CHICAGO, IL — A high school shabbaton was tragically cut short this weekend, thanks to a bear rampaging through the woods surrounding the summer camp where the shabbaton was held. Several students that were in the woods had to be rushed to the hospital, somehow oblivious to warning sounds of an incoming bear.

“We actually heard the bear coming,” said sophomore Katie Schultz, who had been in the woods at the time with junior Jonah Lipman. “I mean, we were just… um… talking about the page of the Talmud that the rabbi taught us about this morning. And we saw it a few yards away, so we got dres– I mean, we ran away as fast as we could.”
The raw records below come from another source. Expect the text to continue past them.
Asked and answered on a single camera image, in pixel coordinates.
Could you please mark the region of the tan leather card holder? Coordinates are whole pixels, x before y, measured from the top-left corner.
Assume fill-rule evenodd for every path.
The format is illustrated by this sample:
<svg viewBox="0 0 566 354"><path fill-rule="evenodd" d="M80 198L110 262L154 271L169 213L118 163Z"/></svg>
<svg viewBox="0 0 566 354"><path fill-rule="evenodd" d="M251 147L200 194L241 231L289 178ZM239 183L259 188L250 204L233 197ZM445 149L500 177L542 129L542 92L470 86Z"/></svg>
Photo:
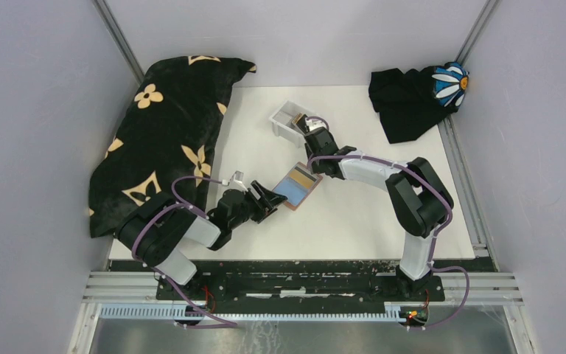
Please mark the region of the tan leather card holder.
<svg viewBox="0 0 566 354"><path fill-rule="evenodd" d="M297 164L302 164L304 165L306 168L307 166L301 162L297 162L294 166L296 166ZM318 184L316 184L314 186L314 188L312 190L306 190L304 188L301 188L299 185L297 185L297 183L295 183L294 181L292 181L289 178L289 172L291 171L291 169L288 171L288 173L281 179L281 181L274 187L273 191L277 192L279 194L285 195L287 197L287 201L284 203L284 205L291 210L297 210L299 208L299 206L307 199L307 197L312 193L312 191L320 184L320 182L322 181L323 177L318 175L318 174L314 174L313 175L317 175L321 178L320 182Z"/></svg>

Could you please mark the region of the gold credit card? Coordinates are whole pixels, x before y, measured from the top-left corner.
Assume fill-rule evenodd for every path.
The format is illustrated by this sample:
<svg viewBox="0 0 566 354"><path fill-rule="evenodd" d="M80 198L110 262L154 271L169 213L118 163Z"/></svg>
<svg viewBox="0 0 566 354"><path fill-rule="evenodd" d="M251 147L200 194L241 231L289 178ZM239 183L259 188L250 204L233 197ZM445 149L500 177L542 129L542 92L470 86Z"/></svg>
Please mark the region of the gold credit card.
<svg viewBox="0 0 566 354"><path fill-rule="evenodd" d="M289 172L289 178L297 183L301 188L312 190L321 178L313 175L304 165L297 164Z"/></svg>

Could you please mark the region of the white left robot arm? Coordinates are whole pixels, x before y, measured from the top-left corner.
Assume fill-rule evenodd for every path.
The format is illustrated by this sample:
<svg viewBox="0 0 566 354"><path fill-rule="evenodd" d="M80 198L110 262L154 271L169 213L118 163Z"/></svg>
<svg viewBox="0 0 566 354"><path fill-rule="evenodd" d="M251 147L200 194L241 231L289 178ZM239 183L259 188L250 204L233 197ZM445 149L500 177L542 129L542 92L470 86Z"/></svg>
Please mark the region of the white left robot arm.
<svg viewBox="0 0 566 354"><path fill-rule="evenodd" d="M195 208L165 192L138 207L116 227L114 237L130 249L132 258L174 282L182 298L197 298L203 288L197 266L183 254L181 240L195 241L217 251L242 224L261 223L287 197L252 181L249 187L226 190L215 208L204 216Z"/></svg>

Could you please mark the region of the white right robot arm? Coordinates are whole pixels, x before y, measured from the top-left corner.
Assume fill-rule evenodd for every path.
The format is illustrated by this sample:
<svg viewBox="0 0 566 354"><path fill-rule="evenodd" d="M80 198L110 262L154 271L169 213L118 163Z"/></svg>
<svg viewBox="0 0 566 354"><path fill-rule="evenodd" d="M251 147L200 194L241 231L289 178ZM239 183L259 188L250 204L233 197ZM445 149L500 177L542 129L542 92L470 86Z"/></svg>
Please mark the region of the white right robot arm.
<svg viewBox="0 0 566 354"><path fill-rule="evenodd" d="M388 193L396 219L405 231L402 258L396 268L396 292L406 301L418 299L432 276L439 232L453 218L454 202L428 160L399 163L339 148L326 128L304 135L308 167L313 173L357 181Z"/></svg>
Two freshmen, Rina Abramson and Harry Kleiman, were so far into the forest in the back of camp that they did not hear the shouts of the rest of the school body. “Rina was just showing me around, because she goes to camp there in the summer, and we were looking for a place to… play cards, or something,” Kleiman said. Kleiman’s lower leg has been amputated due an infected bear bite, and Abramson has a bruise on her neck that they both insist also came from the bear attack. She has no other injuries.
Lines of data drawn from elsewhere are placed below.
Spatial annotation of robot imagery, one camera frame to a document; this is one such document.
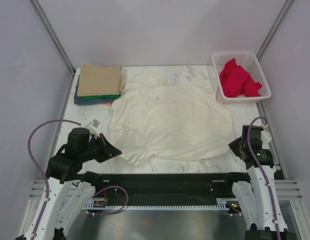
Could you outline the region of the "cream white t shirt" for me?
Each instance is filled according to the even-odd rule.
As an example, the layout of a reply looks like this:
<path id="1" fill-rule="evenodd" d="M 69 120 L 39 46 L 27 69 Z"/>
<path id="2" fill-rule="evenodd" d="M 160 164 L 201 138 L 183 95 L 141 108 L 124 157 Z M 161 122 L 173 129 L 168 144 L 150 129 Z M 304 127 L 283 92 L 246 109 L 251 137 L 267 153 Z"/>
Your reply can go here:
<path id="1" fill-rule="evenodd" d="M 124 85 L 112 103 L 110 142 L 134 166 L 154 157 L 203 160 L 228 151 L 234 139 L 229 110 L 215 91 L 193 84 L 169 84 L 144 69 Z"/>

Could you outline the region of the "white plastic laundry basket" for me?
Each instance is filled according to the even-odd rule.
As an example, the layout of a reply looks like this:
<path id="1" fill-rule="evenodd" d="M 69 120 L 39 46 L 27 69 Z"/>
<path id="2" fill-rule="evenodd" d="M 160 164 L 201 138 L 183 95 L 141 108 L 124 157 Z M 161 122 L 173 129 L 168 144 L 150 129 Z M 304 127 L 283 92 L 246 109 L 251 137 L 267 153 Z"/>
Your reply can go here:
<path id="1" fill-rule="evenodd" d="M 256 83 L 260 83 L 262 85 L 261 89 L 258 90 L 261 96 L 245 97 L 241 95 L 232 98 L 225 96 L 222 90 L 219 75 L 224 69 L 226 63 L 232 59 L 235 59 L 236 63 L 242 66 Z M 217 76 L 217 83 L 221 95 L 221 100 L 224 104 L 252 104 L 271 97 L 271 90 L 255 54 L 247 51 L 215 53 L 212 55 L 212 62 L 215 74 Z"/>

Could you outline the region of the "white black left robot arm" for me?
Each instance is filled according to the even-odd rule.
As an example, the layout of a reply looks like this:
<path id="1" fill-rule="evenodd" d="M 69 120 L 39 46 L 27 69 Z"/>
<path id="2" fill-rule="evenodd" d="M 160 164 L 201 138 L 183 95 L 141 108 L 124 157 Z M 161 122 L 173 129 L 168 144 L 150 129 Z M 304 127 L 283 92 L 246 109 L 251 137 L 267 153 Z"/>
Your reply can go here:
<path id="1" fill-rule="evenodd" d="M 92 127 L 76 127 L 68 134 L 49 162 L 45 188 L 29 229 L 20 240 L 65 240 L 75 219 L 93 196 L 104 192 L 100 174 L 81 174 L 83 164 L 95 160 L 103 163 L 121 155 L 102 133 Z"/>

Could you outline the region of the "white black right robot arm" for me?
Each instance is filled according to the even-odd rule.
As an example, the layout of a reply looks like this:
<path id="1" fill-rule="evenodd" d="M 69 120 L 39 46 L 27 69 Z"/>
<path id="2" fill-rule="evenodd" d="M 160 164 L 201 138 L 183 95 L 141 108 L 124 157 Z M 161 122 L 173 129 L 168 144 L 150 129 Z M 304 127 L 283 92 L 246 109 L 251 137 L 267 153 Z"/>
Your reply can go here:
<path id="1" fill-rule="evenodd" d="M 241 137 L 228 146 L 236 157 L 244 161 L 248 180 L 240 179 L 237 172 L 229 175 L 224 191 L 236 197 L 245 219 L 246 240 L 295 240 L 282 216 L 275 189 L 273 155 L 263 148 L 263 128 L 244 125 Z"/>

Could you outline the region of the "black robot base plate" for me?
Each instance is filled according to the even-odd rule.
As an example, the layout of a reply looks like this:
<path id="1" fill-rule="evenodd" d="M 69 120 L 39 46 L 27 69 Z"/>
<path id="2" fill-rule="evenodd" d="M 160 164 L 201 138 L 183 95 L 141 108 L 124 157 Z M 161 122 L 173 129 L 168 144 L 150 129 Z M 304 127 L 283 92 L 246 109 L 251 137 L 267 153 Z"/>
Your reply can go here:
<path id="1" fill-rule="evenodd" d="M 96 192 L 109 186 L 107 201 L 114 205 L 195 205 L 217 203 L 217 199 L 233 199 L 229 173 L 167 173 L 167 174 L 101 174 Z M 238 172 L 241 180 L 248 174 Z"/>
Seniors Gabby Tessler and Lillian Grinberg were the heroes of the night. They were responsible for rounding up nearly 20 students from around the woods once they heard the first screams. “We had left the evening activity early, so Lillian could help me, you know, collect some leave samples for our bio lab,” Tessler said. “We got dibs on a really good spot in the woods since we’ve been dati– I mean, lab partners, for the longest of anyone in our grade. So we heard the yelling first and we knew we had to help the freshmen who don’t know the area as well as we do.”

In an email to parents, Head of School Rabbi Aaron Silver said, “Our top priority is the safety of your children, so we will be suspending all plans for future Shabbatons. While our school’s mission remains to create the next generation of Jewish thinkers, it’s not necessary to create them just now.”